Start of Block

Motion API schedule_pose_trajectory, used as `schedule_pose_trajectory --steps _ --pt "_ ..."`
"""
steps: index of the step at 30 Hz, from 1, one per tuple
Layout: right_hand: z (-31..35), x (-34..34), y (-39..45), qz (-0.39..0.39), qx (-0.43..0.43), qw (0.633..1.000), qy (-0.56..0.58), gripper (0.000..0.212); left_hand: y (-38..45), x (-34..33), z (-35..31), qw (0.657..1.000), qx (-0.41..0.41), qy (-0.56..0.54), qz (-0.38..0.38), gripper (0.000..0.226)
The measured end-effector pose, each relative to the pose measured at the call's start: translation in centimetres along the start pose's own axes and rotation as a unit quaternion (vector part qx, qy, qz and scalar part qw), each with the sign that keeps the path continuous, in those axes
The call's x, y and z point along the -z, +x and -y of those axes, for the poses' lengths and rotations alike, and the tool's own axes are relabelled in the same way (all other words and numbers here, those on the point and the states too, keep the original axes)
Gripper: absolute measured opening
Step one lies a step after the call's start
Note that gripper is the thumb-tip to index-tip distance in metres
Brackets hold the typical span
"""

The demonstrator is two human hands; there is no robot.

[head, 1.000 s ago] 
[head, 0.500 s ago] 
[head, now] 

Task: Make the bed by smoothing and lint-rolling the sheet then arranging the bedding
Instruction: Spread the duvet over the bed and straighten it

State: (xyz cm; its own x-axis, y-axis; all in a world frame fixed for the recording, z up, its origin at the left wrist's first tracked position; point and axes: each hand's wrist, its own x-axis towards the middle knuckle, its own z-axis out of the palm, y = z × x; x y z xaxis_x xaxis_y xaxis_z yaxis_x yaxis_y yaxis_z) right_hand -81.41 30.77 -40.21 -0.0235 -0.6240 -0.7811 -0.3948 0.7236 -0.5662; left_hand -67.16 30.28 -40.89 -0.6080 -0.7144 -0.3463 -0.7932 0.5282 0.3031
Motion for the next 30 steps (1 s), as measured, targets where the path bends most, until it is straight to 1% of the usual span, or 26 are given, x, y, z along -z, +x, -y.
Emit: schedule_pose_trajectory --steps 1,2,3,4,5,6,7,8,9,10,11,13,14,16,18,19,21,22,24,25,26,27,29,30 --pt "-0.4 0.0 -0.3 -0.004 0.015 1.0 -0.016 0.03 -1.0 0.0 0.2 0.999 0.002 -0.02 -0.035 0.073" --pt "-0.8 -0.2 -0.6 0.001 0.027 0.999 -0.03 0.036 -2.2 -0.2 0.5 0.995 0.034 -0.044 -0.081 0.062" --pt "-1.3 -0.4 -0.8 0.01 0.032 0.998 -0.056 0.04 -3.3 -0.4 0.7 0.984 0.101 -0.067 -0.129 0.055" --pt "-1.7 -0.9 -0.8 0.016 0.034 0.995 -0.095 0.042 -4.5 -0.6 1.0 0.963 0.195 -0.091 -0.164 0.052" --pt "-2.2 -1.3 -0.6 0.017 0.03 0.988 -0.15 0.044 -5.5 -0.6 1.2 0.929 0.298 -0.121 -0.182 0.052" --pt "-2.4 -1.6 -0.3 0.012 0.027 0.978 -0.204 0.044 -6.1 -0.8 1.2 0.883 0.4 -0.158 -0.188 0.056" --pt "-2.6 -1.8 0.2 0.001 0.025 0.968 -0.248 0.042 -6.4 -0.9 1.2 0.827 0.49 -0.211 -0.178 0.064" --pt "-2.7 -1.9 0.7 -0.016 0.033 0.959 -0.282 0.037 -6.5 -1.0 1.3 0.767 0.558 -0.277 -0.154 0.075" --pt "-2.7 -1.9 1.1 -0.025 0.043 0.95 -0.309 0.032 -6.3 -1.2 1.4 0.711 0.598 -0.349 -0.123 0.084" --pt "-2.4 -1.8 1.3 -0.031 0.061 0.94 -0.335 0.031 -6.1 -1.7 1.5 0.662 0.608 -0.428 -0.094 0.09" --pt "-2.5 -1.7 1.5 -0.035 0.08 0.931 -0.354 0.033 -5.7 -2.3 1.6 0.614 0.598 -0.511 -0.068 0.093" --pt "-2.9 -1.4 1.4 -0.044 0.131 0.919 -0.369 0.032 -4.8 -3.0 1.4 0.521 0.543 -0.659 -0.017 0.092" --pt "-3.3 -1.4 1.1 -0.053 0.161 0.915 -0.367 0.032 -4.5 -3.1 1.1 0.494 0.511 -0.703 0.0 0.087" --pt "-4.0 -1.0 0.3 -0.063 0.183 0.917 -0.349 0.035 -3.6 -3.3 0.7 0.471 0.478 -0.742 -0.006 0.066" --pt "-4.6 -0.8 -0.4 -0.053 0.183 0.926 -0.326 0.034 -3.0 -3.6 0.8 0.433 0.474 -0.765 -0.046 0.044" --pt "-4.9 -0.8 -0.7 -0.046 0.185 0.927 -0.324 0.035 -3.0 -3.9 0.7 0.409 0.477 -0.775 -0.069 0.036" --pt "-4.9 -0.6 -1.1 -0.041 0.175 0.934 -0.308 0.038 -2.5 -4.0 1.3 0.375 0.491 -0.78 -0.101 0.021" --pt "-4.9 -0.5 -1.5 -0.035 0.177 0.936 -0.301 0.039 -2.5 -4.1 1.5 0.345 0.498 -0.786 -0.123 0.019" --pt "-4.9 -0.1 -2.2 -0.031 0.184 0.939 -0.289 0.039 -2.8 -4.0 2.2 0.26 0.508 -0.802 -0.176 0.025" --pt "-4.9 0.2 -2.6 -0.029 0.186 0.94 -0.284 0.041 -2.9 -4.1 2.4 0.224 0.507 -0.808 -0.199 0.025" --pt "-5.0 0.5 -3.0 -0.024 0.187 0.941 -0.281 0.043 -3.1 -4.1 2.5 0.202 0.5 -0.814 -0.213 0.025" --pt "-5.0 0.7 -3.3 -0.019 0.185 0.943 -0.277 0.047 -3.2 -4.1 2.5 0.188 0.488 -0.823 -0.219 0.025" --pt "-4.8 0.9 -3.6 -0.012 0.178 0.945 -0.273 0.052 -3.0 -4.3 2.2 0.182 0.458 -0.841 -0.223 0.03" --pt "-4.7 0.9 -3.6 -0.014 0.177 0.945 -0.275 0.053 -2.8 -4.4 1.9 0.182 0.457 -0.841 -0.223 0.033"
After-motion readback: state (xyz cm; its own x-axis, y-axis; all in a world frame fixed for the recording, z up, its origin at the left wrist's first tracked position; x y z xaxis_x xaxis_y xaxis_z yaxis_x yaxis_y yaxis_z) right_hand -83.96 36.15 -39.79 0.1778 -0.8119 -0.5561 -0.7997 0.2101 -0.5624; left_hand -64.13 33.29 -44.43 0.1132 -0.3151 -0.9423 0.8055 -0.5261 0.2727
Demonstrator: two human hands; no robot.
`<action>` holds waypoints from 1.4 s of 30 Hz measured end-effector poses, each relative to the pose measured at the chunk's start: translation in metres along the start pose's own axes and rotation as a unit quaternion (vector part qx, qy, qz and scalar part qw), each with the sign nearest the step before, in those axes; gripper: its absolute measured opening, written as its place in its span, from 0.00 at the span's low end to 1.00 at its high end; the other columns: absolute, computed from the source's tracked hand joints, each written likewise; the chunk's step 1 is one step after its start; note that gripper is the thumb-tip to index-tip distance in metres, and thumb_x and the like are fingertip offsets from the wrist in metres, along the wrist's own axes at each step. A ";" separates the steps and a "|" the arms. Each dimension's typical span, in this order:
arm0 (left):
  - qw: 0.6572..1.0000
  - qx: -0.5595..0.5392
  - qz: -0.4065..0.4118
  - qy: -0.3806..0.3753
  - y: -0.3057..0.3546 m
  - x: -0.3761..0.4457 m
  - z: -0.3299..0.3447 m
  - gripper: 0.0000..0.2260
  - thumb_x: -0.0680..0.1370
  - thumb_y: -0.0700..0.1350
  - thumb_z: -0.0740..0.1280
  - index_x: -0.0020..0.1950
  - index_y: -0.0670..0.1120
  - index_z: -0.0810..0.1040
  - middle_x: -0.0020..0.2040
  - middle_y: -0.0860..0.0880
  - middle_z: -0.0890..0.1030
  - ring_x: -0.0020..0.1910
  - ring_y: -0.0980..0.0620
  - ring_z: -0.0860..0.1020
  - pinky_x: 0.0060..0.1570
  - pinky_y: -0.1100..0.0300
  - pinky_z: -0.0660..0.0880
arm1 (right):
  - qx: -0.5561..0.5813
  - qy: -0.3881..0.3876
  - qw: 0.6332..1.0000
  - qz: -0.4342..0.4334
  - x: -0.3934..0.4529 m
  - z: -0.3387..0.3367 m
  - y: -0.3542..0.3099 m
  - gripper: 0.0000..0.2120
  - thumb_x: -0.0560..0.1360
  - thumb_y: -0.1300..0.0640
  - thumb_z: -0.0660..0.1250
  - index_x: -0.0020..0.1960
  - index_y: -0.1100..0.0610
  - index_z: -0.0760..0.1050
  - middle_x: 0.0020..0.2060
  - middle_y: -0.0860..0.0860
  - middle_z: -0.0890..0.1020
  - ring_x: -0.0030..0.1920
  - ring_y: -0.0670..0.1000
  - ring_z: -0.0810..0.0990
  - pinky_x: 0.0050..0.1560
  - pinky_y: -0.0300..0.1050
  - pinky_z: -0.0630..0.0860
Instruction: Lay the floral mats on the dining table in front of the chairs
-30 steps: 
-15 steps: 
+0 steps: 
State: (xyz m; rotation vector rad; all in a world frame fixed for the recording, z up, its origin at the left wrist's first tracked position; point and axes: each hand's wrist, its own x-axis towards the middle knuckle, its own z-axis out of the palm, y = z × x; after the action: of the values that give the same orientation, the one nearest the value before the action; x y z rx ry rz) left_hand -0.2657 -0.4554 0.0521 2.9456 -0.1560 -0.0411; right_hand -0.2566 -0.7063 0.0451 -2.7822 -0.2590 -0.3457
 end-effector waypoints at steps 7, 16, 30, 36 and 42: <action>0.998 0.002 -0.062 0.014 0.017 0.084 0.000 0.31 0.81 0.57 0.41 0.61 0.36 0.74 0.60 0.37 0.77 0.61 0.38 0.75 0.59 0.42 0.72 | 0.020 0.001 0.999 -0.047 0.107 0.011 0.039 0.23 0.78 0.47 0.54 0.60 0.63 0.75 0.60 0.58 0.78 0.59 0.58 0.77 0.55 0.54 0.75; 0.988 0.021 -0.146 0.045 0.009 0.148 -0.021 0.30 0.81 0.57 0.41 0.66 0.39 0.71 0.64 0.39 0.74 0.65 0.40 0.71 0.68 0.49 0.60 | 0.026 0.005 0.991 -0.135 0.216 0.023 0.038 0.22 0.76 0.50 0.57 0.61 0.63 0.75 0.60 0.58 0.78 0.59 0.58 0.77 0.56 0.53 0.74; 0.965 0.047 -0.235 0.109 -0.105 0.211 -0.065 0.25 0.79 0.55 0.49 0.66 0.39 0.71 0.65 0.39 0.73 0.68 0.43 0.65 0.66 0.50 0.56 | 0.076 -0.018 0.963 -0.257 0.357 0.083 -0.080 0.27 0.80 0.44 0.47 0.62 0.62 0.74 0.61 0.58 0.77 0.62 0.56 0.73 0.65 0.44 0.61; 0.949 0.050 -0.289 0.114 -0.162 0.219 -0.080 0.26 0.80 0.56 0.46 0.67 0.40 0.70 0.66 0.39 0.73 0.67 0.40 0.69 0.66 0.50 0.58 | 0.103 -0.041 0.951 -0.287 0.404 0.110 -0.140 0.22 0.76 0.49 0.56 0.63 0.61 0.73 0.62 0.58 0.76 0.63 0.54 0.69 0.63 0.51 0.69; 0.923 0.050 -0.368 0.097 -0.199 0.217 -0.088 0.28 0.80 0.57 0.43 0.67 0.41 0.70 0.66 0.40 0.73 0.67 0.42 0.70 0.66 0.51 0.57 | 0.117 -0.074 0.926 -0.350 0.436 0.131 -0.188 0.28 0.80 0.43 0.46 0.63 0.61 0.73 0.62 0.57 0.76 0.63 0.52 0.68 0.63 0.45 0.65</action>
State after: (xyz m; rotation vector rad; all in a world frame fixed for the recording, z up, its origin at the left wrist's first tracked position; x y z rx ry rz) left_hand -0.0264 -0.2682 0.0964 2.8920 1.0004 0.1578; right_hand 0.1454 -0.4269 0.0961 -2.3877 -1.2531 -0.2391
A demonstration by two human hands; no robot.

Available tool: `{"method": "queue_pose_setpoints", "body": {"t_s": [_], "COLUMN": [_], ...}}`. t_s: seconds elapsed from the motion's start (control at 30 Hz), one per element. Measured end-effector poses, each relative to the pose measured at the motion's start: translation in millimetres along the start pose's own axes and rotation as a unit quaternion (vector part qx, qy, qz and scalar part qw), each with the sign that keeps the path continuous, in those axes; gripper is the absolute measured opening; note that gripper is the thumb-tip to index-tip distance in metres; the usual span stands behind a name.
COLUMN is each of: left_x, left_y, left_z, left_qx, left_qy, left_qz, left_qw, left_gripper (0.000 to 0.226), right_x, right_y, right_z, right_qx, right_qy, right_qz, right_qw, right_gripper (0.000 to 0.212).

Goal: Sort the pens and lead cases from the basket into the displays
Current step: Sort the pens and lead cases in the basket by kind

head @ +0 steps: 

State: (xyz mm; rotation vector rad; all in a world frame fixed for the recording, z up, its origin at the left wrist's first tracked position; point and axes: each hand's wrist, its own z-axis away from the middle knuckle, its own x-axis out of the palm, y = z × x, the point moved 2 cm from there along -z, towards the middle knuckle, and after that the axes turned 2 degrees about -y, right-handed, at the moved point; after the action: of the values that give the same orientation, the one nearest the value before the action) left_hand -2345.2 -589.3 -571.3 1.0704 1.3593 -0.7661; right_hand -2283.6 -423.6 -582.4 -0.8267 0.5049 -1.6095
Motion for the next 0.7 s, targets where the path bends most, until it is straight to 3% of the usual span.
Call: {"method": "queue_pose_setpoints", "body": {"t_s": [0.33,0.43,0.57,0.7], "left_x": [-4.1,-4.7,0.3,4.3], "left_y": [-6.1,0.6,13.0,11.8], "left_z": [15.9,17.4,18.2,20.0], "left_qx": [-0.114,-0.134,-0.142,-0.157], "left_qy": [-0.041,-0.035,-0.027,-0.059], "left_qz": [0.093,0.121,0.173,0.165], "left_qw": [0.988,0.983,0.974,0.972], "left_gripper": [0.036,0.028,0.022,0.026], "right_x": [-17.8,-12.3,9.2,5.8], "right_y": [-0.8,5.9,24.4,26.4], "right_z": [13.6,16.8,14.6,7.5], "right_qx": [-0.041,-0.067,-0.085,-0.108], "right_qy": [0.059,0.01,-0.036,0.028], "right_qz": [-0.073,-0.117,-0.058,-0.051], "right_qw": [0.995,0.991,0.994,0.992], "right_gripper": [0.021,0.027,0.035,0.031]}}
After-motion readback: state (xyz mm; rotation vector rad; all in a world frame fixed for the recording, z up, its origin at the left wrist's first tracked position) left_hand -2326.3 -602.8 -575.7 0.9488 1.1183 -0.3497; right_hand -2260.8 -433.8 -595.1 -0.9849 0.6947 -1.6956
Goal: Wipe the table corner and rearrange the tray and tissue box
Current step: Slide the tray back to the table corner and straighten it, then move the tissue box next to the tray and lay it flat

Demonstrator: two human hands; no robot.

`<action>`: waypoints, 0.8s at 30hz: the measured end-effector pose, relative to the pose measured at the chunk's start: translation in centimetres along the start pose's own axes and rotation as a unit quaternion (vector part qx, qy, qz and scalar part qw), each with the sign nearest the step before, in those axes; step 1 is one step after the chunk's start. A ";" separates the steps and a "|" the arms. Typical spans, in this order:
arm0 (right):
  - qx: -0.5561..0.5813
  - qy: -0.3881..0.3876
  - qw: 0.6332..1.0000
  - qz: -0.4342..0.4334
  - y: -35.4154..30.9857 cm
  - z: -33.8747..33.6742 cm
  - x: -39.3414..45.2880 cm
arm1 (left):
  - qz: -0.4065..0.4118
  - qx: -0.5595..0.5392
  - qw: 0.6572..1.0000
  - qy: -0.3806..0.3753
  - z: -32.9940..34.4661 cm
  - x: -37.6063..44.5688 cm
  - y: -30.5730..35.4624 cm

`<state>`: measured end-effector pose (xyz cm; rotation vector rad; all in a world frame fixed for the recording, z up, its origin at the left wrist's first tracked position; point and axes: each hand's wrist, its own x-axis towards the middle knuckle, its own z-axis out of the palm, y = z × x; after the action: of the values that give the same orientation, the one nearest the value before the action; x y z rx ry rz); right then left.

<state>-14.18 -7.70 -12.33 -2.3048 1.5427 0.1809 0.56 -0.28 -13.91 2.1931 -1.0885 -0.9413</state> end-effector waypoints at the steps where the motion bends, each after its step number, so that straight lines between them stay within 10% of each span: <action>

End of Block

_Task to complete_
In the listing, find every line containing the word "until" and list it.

_Response to the exercise_
Motion for the next 30 steps (1 s), as measured, targets where the path bends most, until it is straight to 1% of the usual span, or 26 are given, x, y, z along -z, +x, -y.
Motion for the next 0.7 s, targets where the path bends most, until it is straight to 3% of the usual span.

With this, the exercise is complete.